Why did Steve Spurrier leave right now?
It’s really sad Steve Spurrier’s leaving college football.
It’s sad for the players, the fans, and the media, who miss one of the game’s best characters. Alabama fans, you can have Nick Saban. Ohio State fans, you can have Urban Meyer. But give me a Steve Spurrier – who won his fair share of things back in the day- anytime.
But while it’s sad that Steve Spurrier’s leaving South Carolina, South Carolina fans should also be pissed off.
The Head Ball Coach’s decision to leave this week was like a lot of the Gamecocks’ quarterback play this season: Utterly mistimed.
Steve Spurrier was a figurehead in Columbia. Steve Spurrier rescued a dead-and-buried college football team, resurrected it, beat Georgia and Tennessee consistently, scored a few monster upsets, and the fans loved him.
But during early October, while the rains were pouring and the floods were rising, leaving devastation to one of the prettier college towns in our fair country, Columbia needed Spurrier. They needed Spurrier to be a leader.
Unfortunately, that didn’t happen. A leader would have stuck around. Spurrier didn’t.
I still think back to the time when Spurrier was God down in those parts a couple of years ago. He couldn’t do any wrong. First it was Marcus Lattimore, and then it was Jadeveon Clowney. Heck, even Stephen Garcia made South Carolina fun. But then Clowney became the biggest thing on campus, and you could sense that there was an ego-battle between THE MAN WHO TOOK THAT MICHIGAN PLAYER’S HEAD OFF and THE HEAD BALL COACH. Clowney went, and the program never recovered. They were boatraced at home on Opening Day ’14 to Texas A&M while being pre-ranked in the top 6 (probably ‘cos of Clowney). They never really recovered.

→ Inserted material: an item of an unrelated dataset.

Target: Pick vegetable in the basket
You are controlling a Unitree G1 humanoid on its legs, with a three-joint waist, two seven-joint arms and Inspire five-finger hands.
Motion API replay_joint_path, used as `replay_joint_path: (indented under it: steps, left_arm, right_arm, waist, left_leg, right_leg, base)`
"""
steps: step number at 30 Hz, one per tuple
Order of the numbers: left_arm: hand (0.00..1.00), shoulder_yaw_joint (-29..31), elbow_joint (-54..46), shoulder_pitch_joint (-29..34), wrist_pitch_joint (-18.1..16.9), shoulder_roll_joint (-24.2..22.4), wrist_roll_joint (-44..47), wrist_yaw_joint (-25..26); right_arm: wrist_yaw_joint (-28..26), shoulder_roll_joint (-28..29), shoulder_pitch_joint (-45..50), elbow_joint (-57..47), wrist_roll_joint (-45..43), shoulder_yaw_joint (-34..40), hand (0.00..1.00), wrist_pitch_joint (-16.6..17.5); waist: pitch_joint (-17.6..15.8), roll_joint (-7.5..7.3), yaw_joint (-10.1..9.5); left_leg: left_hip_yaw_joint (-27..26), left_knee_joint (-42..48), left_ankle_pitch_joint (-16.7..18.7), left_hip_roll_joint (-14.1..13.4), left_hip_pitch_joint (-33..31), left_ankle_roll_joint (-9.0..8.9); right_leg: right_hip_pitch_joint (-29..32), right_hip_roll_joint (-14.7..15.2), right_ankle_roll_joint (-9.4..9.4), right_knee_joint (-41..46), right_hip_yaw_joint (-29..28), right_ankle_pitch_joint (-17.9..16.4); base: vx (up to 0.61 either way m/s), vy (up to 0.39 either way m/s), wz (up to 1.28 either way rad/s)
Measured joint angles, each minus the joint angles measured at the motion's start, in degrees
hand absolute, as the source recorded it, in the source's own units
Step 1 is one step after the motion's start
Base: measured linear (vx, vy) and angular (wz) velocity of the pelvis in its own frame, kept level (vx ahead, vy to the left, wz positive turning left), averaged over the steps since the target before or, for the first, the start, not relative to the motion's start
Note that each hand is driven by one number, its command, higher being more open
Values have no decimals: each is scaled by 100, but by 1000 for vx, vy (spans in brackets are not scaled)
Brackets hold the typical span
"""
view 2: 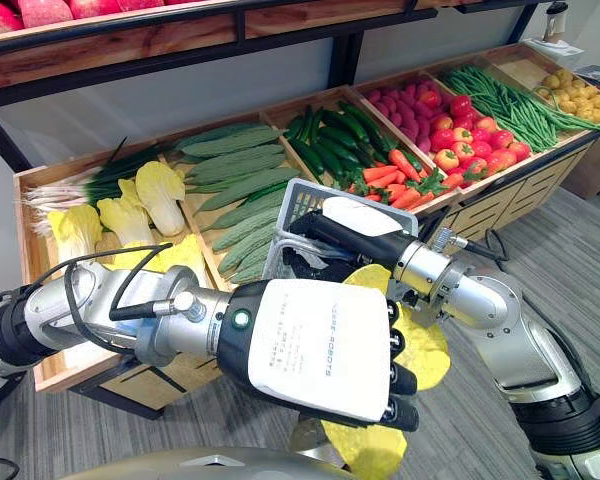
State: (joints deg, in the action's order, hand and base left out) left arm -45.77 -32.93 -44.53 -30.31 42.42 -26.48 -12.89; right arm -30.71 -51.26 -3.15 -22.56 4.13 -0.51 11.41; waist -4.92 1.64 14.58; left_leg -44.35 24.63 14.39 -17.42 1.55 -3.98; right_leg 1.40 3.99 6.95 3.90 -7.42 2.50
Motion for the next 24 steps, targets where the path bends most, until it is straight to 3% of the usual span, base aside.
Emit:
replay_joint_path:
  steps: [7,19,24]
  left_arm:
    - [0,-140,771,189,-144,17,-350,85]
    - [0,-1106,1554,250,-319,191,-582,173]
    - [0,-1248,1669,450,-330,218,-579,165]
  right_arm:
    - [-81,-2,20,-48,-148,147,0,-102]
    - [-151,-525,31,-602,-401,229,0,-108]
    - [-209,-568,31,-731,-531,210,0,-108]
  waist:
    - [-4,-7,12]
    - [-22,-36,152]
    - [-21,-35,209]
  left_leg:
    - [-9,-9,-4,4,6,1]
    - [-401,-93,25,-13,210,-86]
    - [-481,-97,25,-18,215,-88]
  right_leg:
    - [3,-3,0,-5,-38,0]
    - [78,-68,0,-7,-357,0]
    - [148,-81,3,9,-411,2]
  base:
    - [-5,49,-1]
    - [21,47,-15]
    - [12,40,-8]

On reflection, Spurrier should have really walked after the end of last season. Anyone could see at the SEC Media Days that his heart really wasn’t it. He knew that the team on the rise in the state of South Carolina was Clemson. He knew Georgia was still Georgia – how much they screwed up – and his attempts to get great players from the surrounding states were staying at home or going to bigger programs. Unfortunately, Spurrier went further and further into his shell, and then he disappeared like a rat off the sinking ship. He resigned to play golf mid-season, but his players can’t do that. His players have to stick by a program as it sits in pain, a laughing stock of the rest of the conference, but Spurrier didn’t. He simply walked, to the adulation of people who talk about his past achievements.
So why didn’t he go at the end of the 2014 season?
It wasn’t because he thought he could turn the Gamecocks around. It was ego. Pure and simple.
And when the Head Ball Ego couldn’t handle the losses, the terrible play (even though at LSU the team showed a bit more grit than expected) and the continuous questions of “When will Steve Spurrier retire?”, he walked.
He walked because his team wasn’t good enough, and he wasn’t good enough to turn them around. And now he can go back to his golf game. Which I’m sure will improve.
And now South Carolina, Columbia as a city, the Gamecocks players and going to have to pick up the pieces.